## Recorded information
== Segment start ==

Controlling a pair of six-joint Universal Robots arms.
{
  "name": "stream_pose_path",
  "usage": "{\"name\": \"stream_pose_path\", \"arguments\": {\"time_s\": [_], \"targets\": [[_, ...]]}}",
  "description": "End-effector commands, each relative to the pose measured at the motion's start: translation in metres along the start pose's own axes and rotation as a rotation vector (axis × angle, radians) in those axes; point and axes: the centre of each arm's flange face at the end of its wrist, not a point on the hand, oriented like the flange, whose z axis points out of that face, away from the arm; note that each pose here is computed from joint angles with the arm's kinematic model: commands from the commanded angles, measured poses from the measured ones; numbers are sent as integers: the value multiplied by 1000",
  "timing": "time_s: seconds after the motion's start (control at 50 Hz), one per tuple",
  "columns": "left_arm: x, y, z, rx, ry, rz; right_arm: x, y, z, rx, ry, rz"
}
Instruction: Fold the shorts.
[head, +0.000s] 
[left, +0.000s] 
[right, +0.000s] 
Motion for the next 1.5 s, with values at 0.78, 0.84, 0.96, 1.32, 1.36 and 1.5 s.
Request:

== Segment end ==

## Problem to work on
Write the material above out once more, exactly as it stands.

## Solution below
Controlling a pair of six-joint Universal Robots arms.
{
  "name": "stream_pose_path",
  "usage": "{\"name\": \"stream_pose_path\", \"arguments\": {\"time_s\": [_], \"targets\": [[_, ...]]}}",
  "description": "End-effector commands, each relative to the pose measured at the motion's start: translation in metres along the start pose's own axes and rotation as a rotation vector (axis × angle, radians) in those axes; point and axes: the centre of each arm's flange face at the end of its wrist, not a point on the hand, oriented like the flange, whose z axis points out of that face, away from the arm; note that each pose here is computed from joint angles with the arm's kinematic model: commands from the commanded angles, measured poses from the measured ones; numbers are sent as integers: the value multiplied by 1000",
  "timing": "time_s: seconds after the motion's start (control at 50 Hz), one per tuple",
  "columns": "left_arm: x, y, z, rx, ry, rz; right_arm: x, y, z, rx, ry, rz"
}
Instruction: Fold the shorts.
[head, +0.000s] 
[left, +0.000s] 
[right, +0.000s] 
Motion for the next 1.5 s, with values at 0.78, 0.84, 0.96, 1.32, 1.36 and 1.5 s.
Request:

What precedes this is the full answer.